Петр Григорьевич хотел увидеть, где погибла Ольга, и бродил по городу, вставшему из пепла, бурно отстраивающемуся поперек старых следов. Воображение не допускало ужасной картины. Он видел Ольгу, улыбающуюся из полицейской кареты. Ольга улыбалась, не глядя на него, улыбалась победно, весело, достойно. Такова была конспирация, которой он ее обучил, столь необходимая, чтобы жить, и такая бессмысленная в диком огне…
Он знал Ольгу в Пензе и в Повенце. А она сгорела здесь, в Иркутске, в который могла бы и не попасть, если бы не он. И он не выручил ее…
Петр Григорьевич бродил по новому Иркутску и вдруг поймал себя на мысли, что в голове резвится грибоедовский стих, где говорилось о Москве, — «Пожар способствовал ей много к украшенью». Почему он вспомнил этот стих? Неужели, чтобы малодушно бежать от печальных и трагических размышлений?
Он уже привык к страннической жизни возмутителя спокойствия. Вечный ссыльный, он не задерживался в назначенных начальством местах. Жандармские полковники имели честь просить высшее начальство перевести указанного политического ссыльного в иную губернию, поскольку местные обыватели весьма взбудоражены и обеспокоены даже только пребыванием господина Заичневского в здешних местах.

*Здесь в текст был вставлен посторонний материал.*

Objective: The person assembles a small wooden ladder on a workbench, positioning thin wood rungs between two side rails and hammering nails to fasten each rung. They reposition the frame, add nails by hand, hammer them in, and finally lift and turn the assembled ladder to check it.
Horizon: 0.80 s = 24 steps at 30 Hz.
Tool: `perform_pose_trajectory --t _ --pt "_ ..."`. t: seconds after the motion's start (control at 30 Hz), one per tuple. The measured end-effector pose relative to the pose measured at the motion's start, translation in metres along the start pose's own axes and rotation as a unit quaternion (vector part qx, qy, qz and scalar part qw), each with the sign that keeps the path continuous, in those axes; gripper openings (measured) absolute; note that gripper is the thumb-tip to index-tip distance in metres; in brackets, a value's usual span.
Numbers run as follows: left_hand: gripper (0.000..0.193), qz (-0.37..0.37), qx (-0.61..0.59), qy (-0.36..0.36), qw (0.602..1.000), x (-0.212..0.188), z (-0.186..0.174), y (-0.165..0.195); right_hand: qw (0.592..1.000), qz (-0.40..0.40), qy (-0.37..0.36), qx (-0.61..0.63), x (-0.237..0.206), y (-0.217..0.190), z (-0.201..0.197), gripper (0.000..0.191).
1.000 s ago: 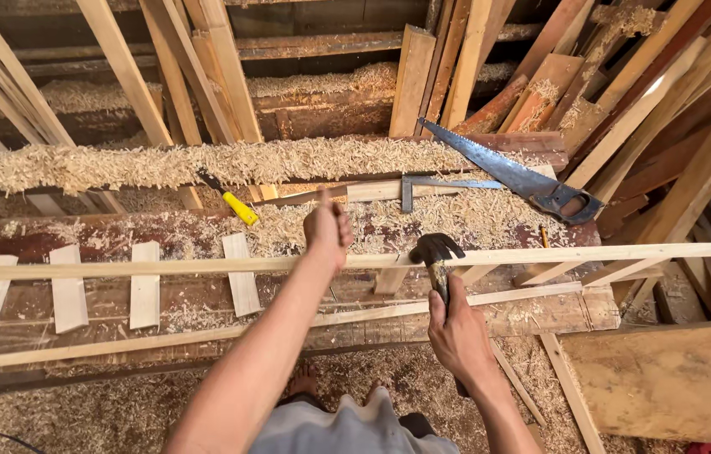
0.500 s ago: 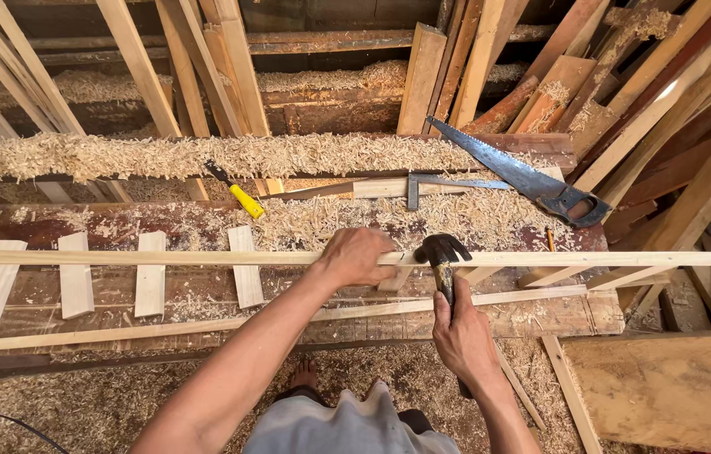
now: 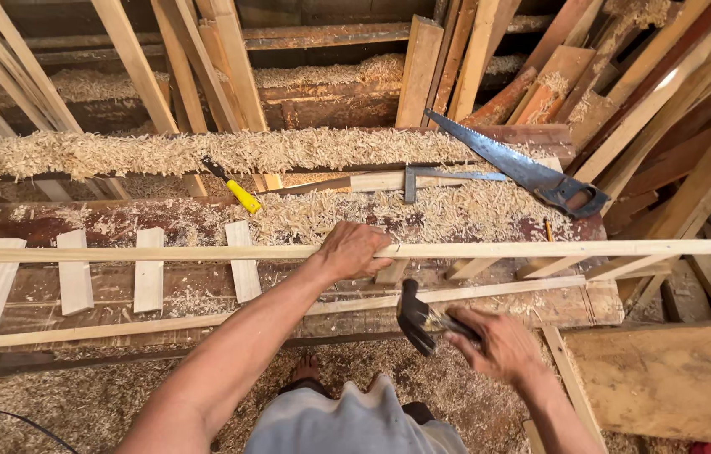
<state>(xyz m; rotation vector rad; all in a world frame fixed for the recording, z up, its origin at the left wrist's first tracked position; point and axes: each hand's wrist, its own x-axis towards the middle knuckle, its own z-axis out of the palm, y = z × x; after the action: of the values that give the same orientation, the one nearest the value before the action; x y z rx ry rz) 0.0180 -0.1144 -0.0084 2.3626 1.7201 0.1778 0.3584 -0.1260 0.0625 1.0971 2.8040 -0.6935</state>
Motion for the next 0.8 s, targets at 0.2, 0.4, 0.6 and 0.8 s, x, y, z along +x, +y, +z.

Петр Григорьевич определился теперь на Пестеревской улице близ Большой, получив службу приказчика в торговом доме Анны Ивановны Громовой. Миллионное дело это (пушнина, лес, кожа, рыба, пароходы) знаменито было тем, что давало пропитание ссыльным, и главным образом политическим. Анна Ивановна, будучи дамой верноподданной и почтенной, позволяла себе, однако, почитывать недозволенные сочинения и, говорили, даже хранить предосудительные брошюры. Говорили, она разделяла мнение тех ссыльных, которые видели в самодержавии главное препятствие для развития производительных сил. Производительною силою она почитала себя, самодержавием же было все, что донимало ее взятками, поборами, кляузами и потравами.